Aug. 25 (Bloomberg) -- Portugal’s borrowing costs rose as it sold 1.3 billion euros ($1.65 billion) in bonds the day after Ireland, another high-deficit nation, was downgraded by Standard & Poor’s.
Investors demanded higher yields for six- and 10-year bonds than in the previous auctions of bonds with the same maturities. Portugal exceeded its target for the size of the sale, and the ratio of bids to bonds offered was little changed from the previous auctions.
“It may be that the issuer was keen to get something in place rather than worrying about the levels” of the yields, Huw Worthington, a fixed-income strategist at Barclays Capital in London, said by phone.
The extra yields investors demanded to buy Portugal’s benchmark 10-year bonds on the secondary market had already risen in the past week. The spreads over German yields rose 47 basis points, or 0.47 percentage point, in the past five days, including an 11-point increase today as of 3:03 p.m. in Lisbon.
Spreads of Portuguese, Greek and Irish debt all widened today after S&P downgraded Ireland’s debt by one level to AA-. S&P cut its rating on Portuguese debt two levels to A- in April, keeping a negative outlook, meaning another cut is under study.
“You tend to get several rating actions around the same time,” so investors may be anticipating downgrades affecting other countries, Worthington said.
Portugal’s government aims to reduce its budget deficit to 7.3 percent of gross domestic product this year from last year’s 9.4 percent.
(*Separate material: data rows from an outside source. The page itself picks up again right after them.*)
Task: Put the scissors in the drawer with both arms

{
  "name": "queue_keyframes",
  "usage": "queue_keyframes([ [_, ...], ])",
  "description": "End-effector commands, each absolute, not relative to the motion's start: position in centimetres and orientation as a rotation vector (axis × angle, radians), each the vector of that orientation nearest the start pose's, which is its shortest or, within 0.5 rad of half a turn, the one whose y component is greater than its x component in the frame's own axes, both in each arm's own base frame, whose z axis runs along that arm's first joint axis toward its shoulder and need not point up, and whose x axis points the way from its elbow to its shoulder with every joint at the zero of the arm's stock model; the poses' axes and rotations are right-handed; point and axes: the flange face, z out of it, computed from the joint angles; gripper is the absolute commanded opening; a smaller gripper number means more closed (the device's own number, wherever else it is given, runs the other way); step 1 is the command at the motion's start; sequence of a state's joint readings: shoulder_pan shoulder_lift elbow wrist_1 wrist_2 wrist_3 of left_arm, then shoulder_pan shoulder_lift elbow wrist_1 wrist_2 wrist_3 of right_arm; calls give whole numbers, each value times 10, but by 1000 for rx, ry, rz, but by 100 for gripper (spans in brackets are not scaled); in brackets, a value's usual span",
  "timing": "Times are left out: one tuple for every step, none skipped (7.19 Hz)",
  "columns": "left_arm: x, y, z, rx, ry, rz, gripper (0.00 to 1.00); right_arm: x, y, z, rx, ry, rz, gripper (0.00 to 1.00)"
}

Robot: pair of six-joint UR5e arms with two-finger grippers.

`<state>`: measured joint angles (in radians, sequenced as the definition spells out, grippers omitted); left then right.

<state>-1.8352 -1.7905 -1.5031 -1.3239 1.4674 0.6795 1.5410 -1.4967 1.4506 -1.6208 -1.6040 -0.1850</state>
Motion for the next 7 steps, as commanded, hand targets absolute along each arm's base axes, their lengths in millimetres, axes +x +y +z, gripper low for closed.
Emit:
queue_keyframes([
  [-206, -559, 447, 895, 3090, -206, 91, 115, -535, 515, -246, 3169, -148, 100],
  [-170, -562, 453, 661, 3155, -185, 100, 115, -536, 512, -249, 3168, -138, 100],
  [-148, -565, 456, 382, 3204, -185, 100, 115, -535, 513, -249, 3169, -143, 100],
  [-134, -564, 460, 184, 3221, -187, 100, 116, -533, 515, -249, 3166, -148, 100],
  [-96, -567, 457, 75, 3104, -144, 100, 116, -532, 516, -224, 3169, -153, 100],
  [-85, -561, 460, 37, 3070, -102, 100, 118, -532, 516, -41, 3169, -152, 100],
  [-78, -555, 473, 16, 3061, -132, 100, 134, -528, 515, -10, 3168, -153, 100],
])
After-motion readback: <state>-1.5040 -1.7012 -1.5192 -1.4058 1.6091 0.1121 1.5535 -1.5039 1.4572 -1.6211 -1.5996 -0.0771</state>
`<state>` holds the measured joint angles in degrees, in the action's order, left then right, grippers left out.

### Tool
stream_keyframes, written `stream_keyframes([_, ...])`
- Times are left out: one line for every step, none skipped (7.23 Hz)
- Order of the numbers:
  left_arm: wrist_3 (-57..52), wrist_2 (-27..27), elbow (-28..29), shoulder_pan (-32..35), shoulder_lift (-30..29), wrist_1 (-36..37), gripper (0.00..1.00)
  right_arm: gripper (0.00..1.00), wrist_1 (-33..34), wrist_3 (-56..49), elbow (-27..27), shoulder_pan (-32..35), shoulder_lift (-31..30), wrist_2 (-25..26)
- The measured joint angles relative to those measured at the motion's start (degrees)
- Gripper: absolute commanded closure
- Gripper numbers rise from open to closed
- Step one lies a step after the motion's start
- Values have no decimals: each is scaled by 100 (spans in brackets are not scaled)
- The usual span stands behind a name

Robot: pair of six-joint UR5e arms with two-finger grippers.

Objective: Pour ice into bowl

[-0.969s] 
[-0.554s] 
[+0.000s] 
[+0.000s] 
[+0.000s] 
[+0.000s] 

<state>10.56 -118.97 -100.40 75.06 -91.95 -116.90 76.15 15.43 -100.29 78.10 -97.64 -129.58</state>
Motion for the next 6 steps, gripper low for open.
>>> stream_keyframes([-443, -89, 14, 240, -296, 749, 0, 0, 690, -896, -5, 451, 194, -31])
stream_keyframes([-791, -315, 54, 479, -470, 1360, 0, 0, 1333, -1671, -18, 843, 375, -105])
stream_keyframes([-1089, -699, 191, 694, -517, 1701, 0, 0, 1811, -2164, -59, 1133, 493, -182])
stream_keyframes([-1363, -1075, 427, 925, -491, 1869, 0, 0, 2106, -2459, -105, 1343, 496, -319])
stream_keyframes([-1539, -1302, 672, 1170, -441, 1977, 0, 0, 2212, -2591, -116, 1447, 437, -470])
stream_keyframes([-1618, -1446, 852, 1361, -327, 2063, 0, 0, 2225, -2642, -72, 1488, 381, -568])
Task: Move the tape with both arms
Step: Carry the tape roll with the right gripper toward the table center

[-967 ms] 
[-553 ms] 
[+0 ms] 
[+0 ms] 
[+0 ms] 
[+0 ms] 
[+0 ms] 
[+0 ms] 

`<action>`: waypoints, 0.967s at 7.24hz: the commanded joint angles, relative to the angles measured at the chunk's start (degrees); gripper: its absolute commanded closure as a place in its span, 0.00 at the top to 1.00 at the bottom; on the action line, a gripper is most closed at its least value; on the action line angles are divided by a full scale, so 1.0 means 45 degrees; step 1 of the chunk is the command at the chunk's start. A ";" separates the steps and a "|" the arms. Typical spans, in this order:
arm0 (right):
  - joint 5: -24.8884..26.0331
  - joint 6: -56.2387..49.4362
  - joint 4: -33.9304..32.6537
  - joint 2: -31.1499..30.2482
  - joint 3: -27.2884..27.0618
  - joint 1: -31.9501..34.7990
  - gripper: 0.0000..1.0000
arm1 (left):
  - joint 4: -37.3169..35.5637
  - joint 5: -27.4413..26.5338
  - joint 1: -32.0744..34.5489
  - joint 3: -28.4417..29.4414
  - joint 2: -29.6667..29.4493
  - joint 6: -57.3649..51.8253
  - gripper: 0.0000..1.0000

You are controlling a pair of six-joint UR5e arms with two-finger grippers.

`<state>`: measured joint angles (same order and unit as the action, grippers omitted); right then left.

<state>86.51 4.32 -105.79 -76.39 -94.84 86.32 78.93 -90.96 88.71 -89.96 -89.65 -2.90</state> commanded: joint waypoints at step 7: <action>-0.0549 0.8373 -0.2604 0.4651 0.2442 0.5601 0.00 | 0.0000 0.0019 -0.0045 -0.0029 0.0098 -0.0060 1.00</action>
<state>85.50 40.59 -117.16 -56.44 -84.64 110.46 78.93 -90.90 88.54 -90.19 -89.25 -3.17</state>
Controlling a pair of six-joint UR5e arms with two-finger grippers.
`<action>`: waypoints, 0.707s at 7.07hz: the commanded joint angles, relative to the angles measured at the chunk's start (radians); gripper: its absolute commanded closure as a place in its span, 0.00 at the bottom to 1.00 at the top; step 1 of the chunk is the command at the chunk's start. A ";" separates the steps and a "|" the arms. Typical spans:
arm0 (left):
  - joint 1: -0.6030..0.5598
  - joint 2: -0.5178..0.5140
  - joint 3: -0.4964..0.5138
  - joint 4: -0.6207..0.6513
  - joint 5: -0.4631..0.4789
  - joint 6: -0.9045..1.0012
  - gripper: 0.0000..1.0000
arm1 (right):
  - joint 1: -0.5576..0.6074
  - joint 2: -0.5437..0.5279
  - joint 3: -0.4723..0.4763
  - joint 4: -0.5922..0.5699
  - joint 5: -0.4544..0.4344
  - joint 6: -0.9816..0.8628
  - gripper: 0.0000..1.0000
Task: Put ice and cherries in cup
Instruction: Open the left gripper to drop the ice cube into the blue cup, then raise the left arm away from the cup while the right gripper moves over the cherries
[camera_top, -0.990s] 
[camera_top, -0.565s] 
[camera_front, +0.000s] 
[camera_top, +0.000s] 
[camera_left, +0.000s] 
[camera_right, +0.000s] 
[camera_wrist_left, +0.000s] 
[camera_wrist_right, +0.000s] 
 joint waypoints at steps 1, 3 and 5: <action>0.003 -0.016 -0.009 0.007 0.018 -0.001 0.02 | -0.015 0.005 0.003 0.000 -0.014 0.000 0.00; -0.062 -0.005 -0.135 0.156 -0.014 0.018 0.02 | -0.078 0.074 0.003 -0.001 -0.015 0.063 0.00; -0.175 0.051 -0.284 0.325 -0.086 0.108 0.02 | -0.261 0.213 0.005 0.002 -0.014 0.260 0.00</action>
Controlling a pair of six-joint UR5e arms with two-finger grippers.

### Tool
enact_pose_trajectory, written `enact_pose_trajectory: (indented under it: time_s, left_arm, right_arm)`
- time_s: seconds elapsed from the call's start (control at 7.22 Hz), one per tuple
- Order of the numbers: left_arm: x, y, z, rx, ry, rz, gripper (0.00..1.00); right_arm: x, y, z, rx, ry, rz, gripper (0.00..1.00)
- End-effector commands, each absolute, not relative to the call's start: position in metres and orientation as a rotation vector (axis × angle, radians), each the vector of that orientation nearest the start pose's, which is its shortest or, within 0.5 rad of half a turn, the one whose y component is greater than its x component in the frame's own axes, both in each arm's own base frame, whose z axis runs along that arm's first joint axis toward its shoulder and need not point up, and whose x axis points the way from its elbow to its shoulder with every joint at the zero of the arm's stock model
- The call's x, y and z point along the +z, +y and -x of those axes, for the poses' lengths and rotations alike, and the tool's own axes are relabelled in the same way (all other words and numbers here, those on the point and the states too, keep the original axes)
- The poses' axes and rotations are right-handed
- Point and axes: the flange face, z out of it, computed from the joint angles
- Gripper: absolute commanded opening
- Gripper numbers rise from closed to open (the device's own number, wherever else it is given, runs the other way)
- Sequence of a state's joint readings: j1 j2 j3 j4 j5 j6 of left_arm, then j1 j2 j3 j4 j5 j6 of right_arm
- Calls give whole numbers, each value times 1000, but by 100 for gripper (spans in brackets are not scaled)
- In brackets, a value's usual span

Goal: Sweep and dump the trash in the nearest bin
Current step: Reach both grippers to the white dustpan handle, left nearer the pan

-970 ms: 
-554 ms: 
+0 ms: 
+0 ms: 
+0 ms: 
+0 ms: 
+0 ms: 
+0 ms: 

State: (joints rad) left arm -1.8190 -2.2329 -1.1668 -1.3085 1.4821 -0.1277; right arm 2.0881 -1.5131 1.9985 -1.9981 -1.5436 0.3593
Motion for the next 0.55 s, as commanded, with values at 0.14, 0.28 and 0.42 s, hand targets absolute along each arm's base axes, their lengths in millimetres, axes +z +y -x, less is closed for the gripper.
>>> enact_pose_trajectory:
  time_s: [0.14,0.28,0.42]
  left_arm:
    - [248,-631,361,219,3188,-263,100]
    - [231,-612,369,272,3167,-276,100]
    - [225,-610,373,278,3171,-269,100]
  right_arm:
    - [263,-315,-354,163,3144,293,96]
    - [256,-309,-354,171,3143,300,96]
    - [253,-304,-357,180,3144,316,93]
Ireland had a deficit of 14.3 percent last year, the highest among countries using the euro.
Portugal today sold 629 million euros of bonds due in October 2016 and 672 million euros of bonds maturing in June 2020.
The securities due in 2016 were issued at an average yield of 4.371 percent, the country’s debt management agency said. That compares with an average yield of 3.834 percent at a previous auction of six-year debt on Feb. 11, 2009. Today’s auction attracted bids for 2.1 times the amount offered, compared with a bid-to-cover ratio of 2.02 in February 2009.
The bonds due in 2020 were issued at an average yield of 5.312 percent. That compares with an average yield of 5.225 percent at a previous auction of debt with the same maturity on June 9. Today’s auction attracted bids for 1.8 times the amount offered, compared with the same bid-to-cover ratio in the June sale.
The IGCP, as the debt agency is known, said on Aug. 19 the combined total indicative amount for today’s auction would range from 750 million euros to 1.25 billion euros.